Era chiste hasta que no: Cisen sí sigue a opositores y candidatos, confirmó Segob

Ayer todos nos reíamos de la última maroma publicitaria de Ricardo Anaya: un video en el que dice ser seguido por agentes del Centro de Investigación y Seguridad Nacional (Cisen). Sin embargo, la confirmación del hecho por el Secretario de Gobernación, Alfonso Navarrete Prida, cambió la discusión: ¿qué demonios hace la principal agencia de inteligencia mexicana ‘dando seguimiento’ a los candidatos presidenciales de la oposición?

La semana pasada, Andrés Manuel López Obrador denunció prácticamente lo mismo: dijo que él y su familia eran vigilados por el Cisen con la intención de “obtener información” para dañar su imagen. Y todos lo tiraron de a loco.

El video de Anaya (sin querer o no) destapó muchas preguntas para la Secretaría dirigida por Navarrete Prida: desde qué clase de protocolo está siguiendo el Cisen para con los candidatos presidenciales de la oposición, hasta qué parte del presupuesto y de la misma agencia está destinado al “seguimiento”.

Según el secretario Navarrete, el agente tiene 26 años en el Cisen

En entrevista con Denisse Merkel, el secretario de Gobernación negó que este ‘seguimiento’ se tratara de espionaje:

“No se trata de un caso ni de espionaje, ni de espionaje a opositores, ni de medidas de carácter clandestino. Creo, incluso, que la forma en que se presenta esta persona, pues si fuera el caso de un espionaje clandestino sería bastante burda (Vía: Noticieros Televisa)

Lo curioso es que Navarrete Prida tiene razón en algo: todo esto es bastante ‘burdo’. Desde el agente “con 26 años de experiencia” que sigue tan como si nada y se identifica tan así con Anaya, hasta la justificación que dio el secretario en televisión nacional.

Las preguntas son aún más urgentes cuando recordamos que tan sólo hace un par de meses diferentes ONGs y el New York Times revelaron cómo la Procuraduría General de la República (PGR), el CISEN y la Secretaría de la Defensa Nacional (Sedena) espiaban a través de sus teléfonos celulares a opositores y críticos al gobierno.

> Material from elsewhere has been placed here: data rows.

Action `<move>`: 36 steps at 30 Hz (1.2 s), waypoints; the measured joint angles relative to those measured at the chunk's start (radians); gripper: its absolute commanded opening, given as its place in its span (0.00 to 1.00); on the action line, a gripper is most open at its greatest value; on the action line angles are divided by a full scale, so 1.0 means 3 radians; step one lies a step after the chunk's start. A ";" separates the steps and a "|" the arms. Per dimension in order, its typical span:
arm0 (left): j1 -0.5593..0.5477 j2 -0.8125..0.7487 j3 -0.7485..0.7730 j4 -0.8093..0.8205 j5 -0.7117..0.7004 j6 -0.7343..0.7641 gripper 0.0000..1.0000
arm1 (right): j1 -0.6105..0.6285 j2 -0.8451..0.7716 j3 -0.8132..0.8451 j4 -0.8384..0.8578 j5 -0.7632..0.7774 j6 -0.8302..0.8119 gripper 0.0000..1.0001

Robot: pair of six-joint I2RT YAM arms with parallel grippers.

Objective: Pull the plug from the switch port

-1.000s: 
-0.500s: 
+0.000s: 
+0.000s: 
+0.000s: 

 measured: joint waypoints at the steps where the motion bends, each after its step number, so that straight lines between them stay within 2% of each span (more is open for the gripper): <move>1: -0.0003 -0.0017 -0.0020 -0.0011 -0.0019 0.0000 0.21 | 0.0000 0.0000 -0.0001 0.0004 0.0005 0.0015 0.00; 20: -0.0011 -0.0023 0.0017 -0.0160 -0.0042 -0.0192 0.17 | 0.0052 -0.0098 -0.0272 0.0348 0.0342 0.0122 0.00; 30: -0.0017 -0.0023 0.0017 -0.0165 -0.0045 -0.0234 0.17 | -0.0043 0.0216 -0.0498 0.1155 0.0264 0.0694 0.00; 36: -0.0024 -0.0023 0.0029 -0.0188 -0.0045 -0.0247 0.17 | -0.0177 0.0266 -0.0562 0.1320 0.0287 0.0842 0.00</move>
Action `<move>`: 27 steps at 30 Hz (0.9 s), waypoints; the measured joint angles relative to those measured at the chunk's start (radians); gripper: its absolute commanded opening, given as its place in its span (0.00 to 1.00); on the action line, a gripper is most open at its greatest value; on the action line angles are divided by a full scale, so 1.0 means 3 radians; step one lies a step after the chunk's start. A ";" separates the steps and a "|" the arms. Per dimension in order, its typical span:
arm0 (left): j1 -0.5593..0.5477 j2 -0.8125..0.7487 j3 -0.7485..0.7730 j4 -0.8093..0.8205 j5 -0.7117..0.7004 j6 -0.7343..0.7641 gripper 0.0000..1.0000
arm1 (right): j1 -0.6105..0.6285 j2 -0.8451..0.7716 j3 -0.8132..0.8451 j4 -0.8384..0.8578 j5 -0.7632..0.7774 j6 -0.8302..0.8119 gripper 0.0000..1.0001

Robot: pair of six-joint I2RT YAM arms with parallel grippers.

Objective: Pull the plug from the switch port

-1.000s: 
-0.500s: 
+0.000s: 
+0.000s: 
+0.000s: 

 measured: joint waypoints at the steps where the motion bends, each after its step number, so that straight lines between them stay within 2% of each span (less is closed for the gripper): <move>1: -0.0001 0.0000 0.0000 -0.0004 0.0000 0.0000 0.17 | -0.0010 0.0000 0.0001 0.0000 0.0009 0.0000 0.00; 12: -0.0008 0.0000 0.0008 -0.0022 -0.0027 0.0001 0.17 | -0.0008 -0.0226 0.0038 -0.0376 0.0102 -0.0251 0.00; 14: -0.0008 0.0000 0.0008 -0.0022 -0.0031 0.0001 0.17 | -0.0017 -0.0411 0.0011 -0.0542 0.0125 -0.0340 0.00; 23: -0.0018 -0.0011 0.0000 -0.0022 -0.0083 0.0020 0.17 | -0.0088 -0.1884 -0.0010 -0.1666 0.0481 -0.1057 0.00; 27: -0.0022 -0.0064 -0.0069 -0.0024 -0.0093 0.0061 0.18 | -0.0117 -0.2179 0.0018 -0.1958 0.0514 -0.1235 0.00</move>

Hasta el momento, ninguna de las autoridades directamente involucradas con la venta y uso del malware Pegasus ha dado una respuesta concreta ni han presentado acciones para asegurar que no pasen esas clases de violaciones anticonstitucionales.

Con las precampañas finalizadas y la contienda electoral a punto de comenzar (de a deveras), más le vale al gobierno federal encontrar una forma de justificar (y, de preferencia, detener) estos ‘seguimientos’, que tienen mucho de burdo y nada de necesarios.